Caste council vows to fight female feticide
Bijay Kumar Minj, New Delhi
November 23 2010
"It is a highly commendable and welcome move," Father Babu Joseph, spokesperson of the Catholic Bishops' Conference of India told ucanews.com on Nov. 22.
The council, known as a khap panchayat, in Uttar Pradesh state has demanded strict laws against the abortion of girl children. A khap, or a cluster of villages bonded by caste
Society in India is divided into four main castes and hundreds of sub-castes. Each sub-caste has a council that decides on disputes and community issues, including marriages, although it has no legal authority.
Some khaps reportedly suppress women's rights and indulge in honor killing if someone marries outside the caste.
But last week, a khap in Muzaffarnagar district blasted the government for not enforcing existing laws prohibiting sex selection of babies. It pledged to protect girl children.
Father Joseph says the caste council's demand was justified and said he hopes that more groups will follow the example to help end gender discrimination.
Neelam Singh, founder of Vatsalya, a NGO fighting female feticide, noted that the practice is rampant in several districts of Uttar Pradesh.
The state has an average 898 women for 1,000 men, but in some districts the sex ratio is as low as 841-1,000.
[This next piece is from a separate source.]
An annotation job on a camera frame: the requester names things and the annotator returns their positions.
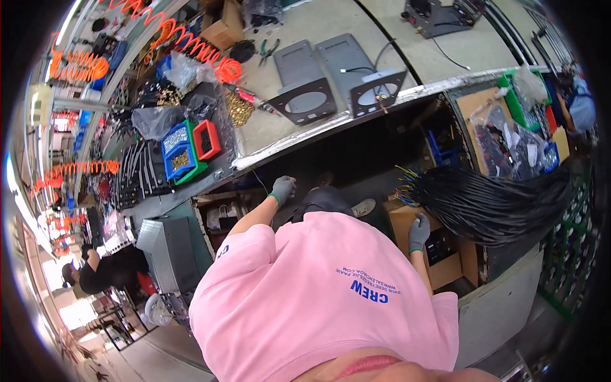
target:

Nazareth Sister Ann Moyalan, who works among slum women in New Delhi, said the khap decision shows "a positive attitude to the girl child."
The number of feticides was "a very sad and shameful phenomenon in modern world," Sister Moyalan said.
Jyotsna Chatterji, who directs the Joint Women Program of the Protestant Church of North India, wants the khap to end honor killing too.
"They can't have a double standard approach. On the one hand they practice honor killing and on the other oppose feticide. They should be sincere if they really care for women," she told ucanews.com.